══ The data ══

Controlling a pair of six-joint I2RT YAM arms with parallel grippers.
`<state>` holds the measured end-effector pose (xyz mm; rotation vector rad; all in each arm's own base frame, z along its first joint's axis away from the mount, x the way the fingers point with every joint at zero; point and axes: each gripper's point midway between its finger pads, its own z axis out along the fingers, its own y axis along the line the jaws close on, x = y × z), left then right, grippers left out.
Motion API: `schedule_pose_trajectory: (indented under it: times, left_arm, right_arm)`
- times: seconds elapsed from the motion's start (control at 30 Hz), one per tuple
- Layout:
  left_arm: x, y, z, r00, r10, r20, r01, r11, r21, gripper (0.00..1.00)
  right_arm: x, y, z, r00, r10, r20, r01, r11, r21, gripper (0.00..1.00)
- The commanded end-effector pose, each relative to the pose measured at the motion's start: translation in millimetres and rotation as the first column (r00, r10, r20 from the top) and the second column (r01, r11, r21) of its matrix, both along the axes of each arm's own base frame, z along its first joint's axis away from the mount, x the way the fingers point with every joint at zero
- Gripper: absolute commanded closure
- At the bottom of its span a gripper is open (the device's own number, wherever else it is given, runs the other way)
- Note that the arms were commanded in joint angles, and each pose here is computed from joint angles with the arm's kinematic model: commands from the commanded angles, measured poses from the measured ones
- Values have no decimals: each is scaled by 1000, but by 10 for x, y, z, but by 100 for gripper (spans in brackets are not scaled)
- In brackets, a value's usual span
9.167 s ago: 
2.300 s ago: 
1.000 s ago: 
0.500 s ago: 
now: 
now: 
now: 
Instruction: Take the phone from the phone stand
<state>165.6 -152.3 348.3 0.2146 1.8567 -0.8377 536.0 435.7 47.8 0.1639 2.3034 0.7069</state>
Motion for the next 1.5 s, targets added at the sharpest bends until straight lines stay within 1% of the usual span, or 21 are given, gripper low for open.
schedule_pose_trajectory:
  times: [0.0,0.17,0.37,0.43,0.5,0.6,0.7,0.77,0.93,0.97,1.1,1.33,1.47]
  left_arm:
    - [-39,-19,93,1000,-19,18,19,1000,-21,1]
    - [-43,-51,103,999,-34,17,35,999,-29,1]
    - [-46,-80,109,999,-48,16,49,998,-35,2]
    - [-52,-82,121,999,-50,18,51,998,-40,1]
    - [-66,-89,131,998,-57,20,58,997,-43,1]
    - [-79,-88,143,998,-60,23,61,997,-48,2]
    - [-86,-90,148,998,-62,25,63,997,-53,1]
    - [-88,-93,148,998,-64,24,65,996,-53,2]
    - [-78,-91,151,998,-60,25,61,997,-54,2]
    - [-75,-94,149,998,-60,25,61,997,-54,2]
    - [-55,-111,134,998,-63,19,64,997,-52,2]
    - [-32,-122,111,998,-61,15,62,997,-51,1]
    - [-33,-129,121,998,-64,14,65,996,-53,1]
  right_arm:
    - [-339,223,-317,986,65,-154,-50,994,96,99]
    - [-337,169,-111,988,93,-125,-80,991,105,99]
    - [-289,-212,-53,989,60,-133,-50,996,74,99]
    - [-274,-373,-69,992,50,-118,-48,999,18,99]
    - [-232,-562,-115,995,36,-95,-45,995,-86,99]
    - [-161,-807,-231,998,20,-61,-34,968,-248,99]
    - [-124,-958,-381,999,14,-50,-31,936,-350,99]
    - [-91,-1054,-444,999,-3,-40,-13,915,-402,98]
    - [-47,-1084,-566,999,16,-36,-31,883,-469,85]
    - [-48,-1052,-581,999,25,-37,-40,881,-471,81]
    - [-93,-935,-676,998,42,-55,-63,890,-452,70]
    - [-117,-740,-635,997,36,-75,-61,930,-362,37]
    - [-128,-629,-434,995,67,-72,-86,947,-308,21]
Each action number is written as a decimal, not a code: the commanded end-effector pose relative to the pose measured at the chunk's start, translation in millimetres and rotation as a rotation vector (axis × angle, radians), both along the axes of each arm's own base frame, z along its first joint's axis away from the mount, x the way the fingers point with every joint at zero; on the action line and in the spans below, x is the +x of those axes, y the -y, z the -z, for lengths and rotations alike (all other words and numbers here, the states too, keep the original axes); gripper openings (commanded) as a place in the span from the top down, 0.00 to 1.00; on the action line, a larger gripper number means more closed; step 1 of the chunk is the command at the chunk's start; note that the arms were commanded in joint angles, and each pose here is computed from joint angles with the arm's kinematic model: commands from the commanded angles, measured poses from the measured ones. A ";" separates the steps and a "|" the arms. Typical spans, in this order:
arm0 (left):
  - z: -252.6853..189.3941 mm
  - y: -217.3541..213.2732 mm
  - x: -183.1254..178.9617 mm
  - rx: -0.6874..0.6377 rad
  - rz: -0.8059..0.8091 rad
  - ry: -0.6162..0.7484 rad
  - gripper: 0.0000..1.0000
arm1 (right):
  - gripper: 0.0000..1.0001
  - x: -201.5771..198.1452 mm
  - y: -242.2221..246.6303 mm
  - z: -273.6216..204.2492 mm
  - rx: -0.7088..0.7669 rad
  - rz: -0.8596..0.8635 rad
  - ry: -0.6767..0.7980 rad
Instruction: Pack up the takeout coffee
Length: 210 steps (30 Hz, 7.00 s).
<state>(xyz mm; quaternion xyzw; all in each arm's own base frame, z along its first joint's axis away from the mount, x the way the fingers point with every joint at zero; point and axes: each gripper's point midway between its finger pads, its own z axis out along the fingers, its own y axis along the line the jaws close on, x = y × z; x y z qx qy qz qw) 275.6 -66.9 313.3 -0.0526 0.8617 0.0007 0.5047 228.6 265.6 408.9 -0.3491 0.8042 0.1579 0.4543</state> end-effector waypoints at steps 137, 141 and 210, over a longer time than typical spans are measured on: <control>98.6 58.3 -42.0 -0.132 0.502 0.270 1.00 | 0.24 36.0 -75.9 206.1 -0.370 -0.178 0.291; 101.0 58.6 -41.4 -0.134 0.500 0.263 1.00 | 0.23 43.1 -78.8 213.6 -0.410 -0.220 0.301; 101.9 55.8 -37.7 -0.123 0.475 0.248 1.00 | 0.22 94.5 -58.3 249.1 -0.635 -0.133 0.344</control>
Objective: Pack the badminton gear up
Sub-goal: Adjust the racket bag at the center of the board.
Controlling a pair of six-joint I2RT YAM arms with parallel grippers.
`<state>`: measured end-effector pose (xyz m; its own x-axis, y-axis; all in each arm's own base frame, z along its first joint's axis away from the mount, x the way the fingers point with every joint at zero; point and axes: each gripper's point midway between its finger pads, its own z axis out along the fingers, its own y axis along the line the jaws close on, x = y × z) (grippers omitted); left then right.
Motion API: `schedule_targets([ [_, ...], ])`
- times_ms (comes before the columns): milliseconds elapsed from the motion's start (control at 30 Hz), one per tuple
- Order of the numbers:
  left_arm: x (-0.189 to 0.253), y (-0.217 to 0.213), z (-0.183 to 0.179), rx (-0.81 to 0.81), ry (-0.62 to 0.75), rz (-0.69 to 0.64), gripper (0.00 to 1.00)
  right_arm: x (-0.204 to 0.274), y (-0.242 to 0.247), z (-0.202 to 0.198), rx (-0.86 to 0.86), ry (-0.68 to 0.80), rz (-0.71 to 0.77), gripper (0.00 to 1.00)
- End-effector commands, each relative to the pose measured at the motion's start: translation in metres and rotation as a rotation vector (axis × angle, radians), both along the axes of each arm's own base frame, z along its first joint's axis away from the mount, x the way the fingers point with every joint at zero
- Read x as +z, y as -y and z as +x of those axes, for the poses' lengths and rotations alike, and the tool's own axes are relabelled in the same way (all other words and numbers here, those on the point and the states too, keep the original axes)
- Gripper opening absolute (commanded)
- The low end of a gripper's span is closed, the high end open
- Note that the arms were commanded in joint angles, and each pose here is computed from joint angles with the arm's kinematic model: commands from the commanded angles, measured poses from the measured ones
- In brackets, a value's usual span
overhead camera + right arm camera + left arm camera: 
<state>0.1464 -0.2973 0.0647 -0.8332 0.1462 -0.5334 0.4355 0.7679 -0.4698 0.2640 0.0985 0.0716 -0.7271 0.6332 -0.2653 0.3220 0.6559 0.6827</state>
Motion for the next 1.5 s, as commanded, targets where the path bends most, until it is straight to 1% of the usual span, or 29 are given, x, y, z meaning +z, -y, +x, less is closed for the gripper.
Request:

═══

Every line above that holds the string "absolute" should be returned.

# Reply to the task
- Gripper: absolute commanded closure
- Gripper opening absolute (commanded)

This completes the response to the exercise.